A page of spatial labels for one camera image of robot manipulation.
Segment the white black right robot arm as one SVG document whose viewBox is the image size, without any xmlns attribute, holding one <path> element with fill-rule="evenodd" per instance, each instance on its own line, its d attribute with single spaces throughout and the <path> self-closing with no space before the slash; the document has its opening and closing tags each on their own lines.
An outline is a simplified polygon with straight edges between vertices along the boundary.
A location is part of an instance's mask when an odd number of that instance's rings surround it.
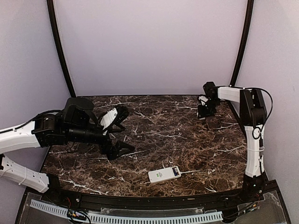
<svg viewBox="0 0 299 224">
<path fill-rule="evenodd" d="M 270 113 L 263 94 L 267 91 L 257 87 L 216 86 L 214 82 L 205 83 L 203 90 L 205 93 L 198 96 L 199 119 L 214 116 L 222 100 L 239 104 L 239 119 L 247 140 L 247 165 L 238 198 L 247 203 L 260 196 L 265 187 L 264 127 Z"/>
</svg>

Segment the white remote control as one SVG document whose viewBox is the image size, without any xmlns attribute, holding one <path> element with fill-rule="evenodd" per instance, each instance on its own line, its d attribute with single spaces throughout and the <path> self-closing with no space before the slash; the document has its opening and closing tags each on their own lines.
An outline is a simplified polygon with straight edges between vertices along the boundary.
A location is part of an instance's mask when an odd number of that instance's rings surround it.
<svg viewBox="0 0 299 224">
<path fill-rule="evenodd" d="M 178 169 L 178 173 L 179 173 L 178 176 L 174 176 L 174 173 L 172 170 L 172 168 L 174 168 L 174 167 L 176 167 Z M 149 171 L 148 172 L 149 181 L 151 183 L 157 183 L 157 182 L 164 182 L 164 181 L 179 178 L 181 176 L 181 172 L 180 172 L 178 166 L 174 166 L 174 167 L 167 167 L 167 168 L 163 168 L 163 169 Z"/>
</svg>

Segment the blue AAA battery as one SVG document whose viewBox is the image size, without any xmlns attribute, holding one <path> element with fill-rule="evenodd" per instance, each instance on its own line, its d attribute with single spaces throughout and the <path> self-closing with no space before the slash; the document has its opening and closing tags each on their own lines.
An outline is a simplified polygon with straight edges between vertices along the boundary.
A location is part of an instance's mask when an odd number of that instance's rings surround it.
<svg viewBox="0 0 299 224">
<path fill-rule="evenodd" d="M 178 176 L 179 175 L 178 169 L 176 167 L 172 168 L 172 170 L 173 170 L 174 176 Z"/>
</svg>

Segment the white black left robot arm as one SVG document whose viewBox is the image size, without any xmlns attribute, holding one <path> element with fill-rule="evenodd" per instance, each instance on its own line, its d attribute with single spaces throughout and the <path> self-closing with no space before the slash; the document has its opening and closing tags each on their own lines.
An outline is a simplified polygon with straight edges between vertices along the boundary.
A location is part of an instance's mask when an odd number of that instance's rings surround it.
<svg viewBox="0 0 299 224">
<path fill-rule="evenodd" d="M 86 98 L 69 98 L 62 110 L 42 112 L 31 120 L 0 132 L 0 175 L 11 181 L 47 193 L 55 203 L 63 203 L 66 193 L 60 189 L 59 178 L 24 167 L 5 154 L 25 148 L 44 148 L 73 143 L 98 145 L 100 153 L 115 160 L 135 150 L 122 141 L 113 143 L 110 134 L 121 133 L 121 124 L 129 115 L 128 108 L 117 105 L 99 117 L 94 104 Z"/>
</svg>

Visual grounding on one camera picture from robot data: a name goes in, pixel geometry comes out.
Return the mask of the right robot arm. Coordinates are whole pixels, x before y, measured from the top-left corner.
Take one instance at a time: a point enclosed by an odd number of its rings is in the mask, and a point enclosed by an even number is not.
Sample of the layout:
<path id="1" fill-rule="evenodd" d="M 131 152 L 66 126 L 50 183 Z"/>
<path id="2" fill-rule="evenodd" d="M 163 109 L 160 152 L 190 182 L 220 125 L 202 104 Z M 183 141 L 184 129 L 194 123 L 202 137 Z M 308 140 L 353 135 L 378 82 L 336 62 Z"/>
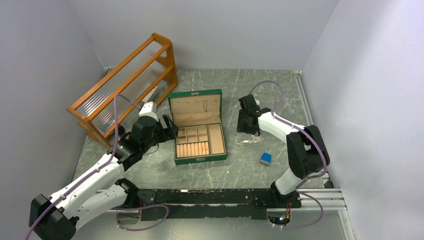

--------------------------------------------------

Return each entry above unchanged. Leave the pictures out.

▶ Answer space
A page of spatial labels for one camera image of robot manipulation.
Segment the white black right robot arm as one SVG document whose viewBox is the image size, without any xmlns attribute, holding one <path> element with fill-rule="evenodd" per instance, each instance on its own line, its d attribute with single spaces throughout and the <path> self-closing with no space before the slash; the document has its opening and closing tags each on their own lines.
An outline is a simplified polygon with straight edges between vertices along the boundary.
A location is part of an instance's mask when an odd number of that instance's rings surround it.
<svg viewBox="0 0 299 224">
<path fill-rule="evenodd" d="M 270 113 L 263 94 L 267 91 L 257 87 L 216 86 L 214 82 L 205 83 L 203 90 L 205 93 L 198 96 L 199 119 L 214 116 L 222 100 L 239 104 L 239 119 L 247 140 L 247 165 L 238 198 L 247 203 L 260 196 L 265 187 L 264 127 Z"/>
</svg>

Segment the white remote control as one SVG document whose viewBox is the image size, without any xmlns attribute, holding one <path> element with fill-rule="evenodd" per instance, each instance on its own line, its d attribute with single spaces throughout and the <path> self-closing with no space before the slash; the document has its opening and closing tags each on their own lines.
An outline is a simplified polygon with straight edges between vertices along the boundary.
A location is part of an instance's mask when an odd number of that instance's rings surround it.
<svg viewBox="0 0 299 224">
<path fill-rule="evenodd" d="M 178 169 L 178 173 L 179 173 L 178 176 L 174 176 L 174 173 L 172 170 L 172 168 L 174 168 L 174 167 L 176 167 Z M 149 171 L 148 172 L 149 181 L 151 183 L 157 183 L 157 182 L 164 182 L 164 181 L 179 178 L 181 176 L 181 172 L 180 172 L 178 166 L 174 166 L 174 167 L 167 167 L 167 168 L 163 168 L 163 169 Z"/>
</svg>

Segment the blue AAA battery as one SVG document whose viewBox is the image size, without any xmlns attribute, holding one <path> element with fill-rule="evenodd" per instance, each instance on its own line, its d attribute with single spaces throughout and the <path> self-closing with no space before the slash; the document has its opening and closing tags each on their own lines.
An outline is a simplified polygon with straight edges between vertices along the boundary.
A location is part of an instance's mask when an odd number of that instance's rings surround it.
<svg viewBox="0 0 299 224">
<path fill-rule="evenodd" d="M 178 176 L 179 175 L 178 169 L 176 167 L 172 168 L 172 170 L 173 170 L 174 176 Z"/>
</svg>

Segment the white black left robot arm as one SVG document whose viewBox is the image size, without any xmlns attribute, holding one <path> element with fill-rule="evenodd" per instance, each instance on its own line, its d attribute with single spaces throughout and the <path> self-closing with no space before the slash; the document has its opening and closing tags each on their own lines.
An outline is a simplified polygon with straight edges between vertices along the boundary.
A location is part of an instance's mask when an odd number of that instance's rings surround it.
<svg viewBox="0 0 299 224">
<path fill-rule="evenodd" d="M 86 98 L 69 98 L 62 110 L 42 112 L 31 120 L 0 132 L 0 175 L 11 181 L 47 193 L 55 203 L 63 203 L 66 193 L 60 189 L 59 178 L 24 167 L 5 154 L 25 148 L 44 148 L 73 143 L 98 145 L 100 153 L 115 160 L 135 150 L 122 141 L 113 143 L 110 134 L 121 133 L 121 124 L 129 115 L 128 108 L 117 105 L 99 117 L 94 104 Z"/>
</svg>

Visual grounding on one camera picture from robot data: a name goes in, pixel geometry comes out.
Return the mask of the right robot arm. Coordinates are whole pixels, x before y, measured from the top-left corner.
Take one instance at a time: a point enclosed by an odd number of its rings is in the mask, and a point enclosed by an even number is not.
Sample of the layout:
<path id="1" fill-rule="evenodd" d="M 131 152 L 66 126 L 50 183 Z"/>
<path id="2" fill-rule="evenodd" d="M 163 109 L 160 152 L 190 182 L 220 125 L 202 104 Z M 183 141 L 184 129 L 194 123 L 202 137 Z M 308 140 L 353 135 L 378 82 L 336 62 Z"/>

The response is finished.